- ICH GCP
- US Clinical Trials Registry
- Clinical Trial NCT01947010
Pneumococcal Vaccination of Crohn Patients (PneuVAC)
Pneumococcal Vaccination of Crohn Patients - A Randomized, Non-blinded Phase 4 Clinical Trial With the Purpose of Investigating the Immune Response Against Two Different Pneumococcal Vaccines in Patients With Crohn's Disease
Inflammatory bowel disease (IBD) are at increased risk of infections. This increased susceptibility to infections is due to the disease itself, but also be-cause many patients with autoimmune conditions are treated with immuno-suppressive drugs, such as azathioprine and or TNF-a inhibitors.
Streptococcus pneumoniae (pneumococcus) is a cause of worldwide morbidity and mortality and one of the most common cause of bacterial meningitis in adults. Infection with pneumococcus can be prevented with vaccination. Two pneumococcal vaccine are used in Denmark, the 23 valent polysaccharide-based vaccine (23PPV) and the 13 valent of conjugate pneumococcal vaccines (PCV13).
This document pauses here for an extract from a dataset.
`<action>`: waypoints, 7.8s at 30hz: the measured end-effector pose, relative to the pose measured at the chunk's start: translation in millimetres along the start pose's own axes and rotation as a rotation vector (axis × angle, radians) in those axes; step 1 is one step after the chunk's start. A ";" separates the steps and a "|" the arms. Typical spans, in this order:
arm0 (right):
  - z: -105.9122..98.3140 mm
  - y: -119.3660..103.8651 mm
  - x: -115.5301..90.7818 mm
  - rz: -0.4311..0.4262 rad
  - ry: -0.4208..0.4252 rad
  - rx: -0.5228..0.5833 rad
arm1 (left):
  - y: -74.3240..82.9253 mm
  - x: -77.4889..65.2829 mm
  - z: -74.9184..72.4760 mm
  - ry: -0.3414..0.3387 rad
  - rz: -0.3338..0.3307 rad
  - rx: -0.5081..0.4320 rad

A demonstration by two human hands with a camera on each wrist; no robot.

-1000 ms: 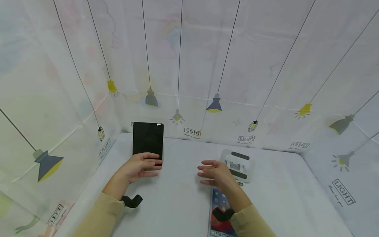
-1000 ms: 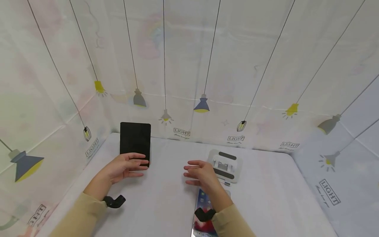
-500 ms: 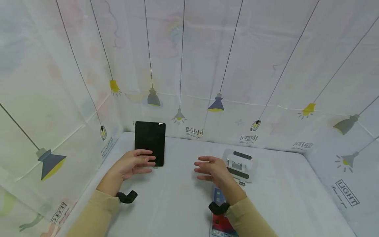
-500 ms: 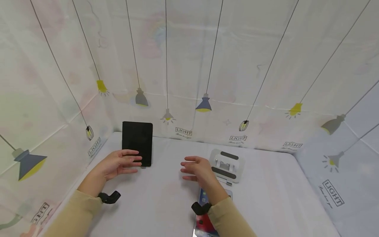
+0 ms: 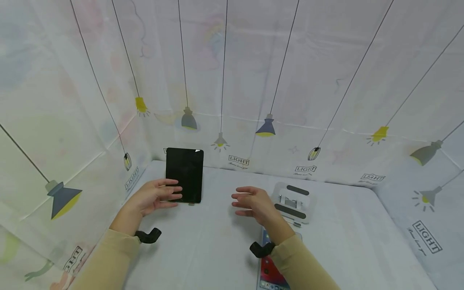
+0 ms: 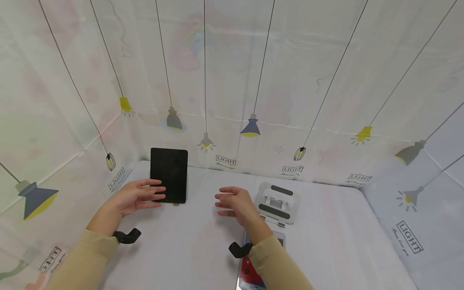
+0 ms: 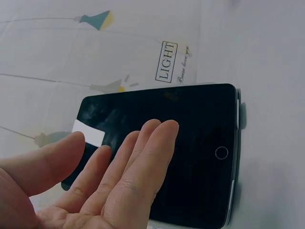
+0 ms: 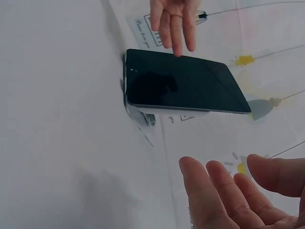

In this study the investigators wish to study the effect of pneumococcal vaccination with either PPV23 or PCV13 in IBD patients treated with either TNF-a inhibitors, azathioprine or untreated.
Study Overview
Status
Conditions
Intervention / Treatment
Detailed Description
Patients with autoimmune diseases like inflammatory bowel disease (IBD) and rheumatoid arthritis (RA) are at increased risk of infections. This increased susceptibility to infections is due to the disease itself, but also be-cause many patients with autoimmune conditions are treated with immuno-suppressive drugs. Different drugs are well-known suppressors of the immune system: Prednisolone, Azathioprine, Methotrexate (MTX), TNF-a inhibitors, and the newer biological agents such as, e.g., Rituximab (RTX), which is a drug used in the treatment of RA patients often in combination with MTX. The extent of immunosuppression induced by these therapeutic agents seems to depend, to some extent, on pharmacological dose/response relationships and on the combination of drugs, but individual variability plays a major role as well.
Prophylactic measures such as vaccination, quick upstart of antibiotics in case of fever and general information to patients about how to handle fever etc. are important in order to prevent as many cases of serious infections as possible among patients in immunosuppressive treatment.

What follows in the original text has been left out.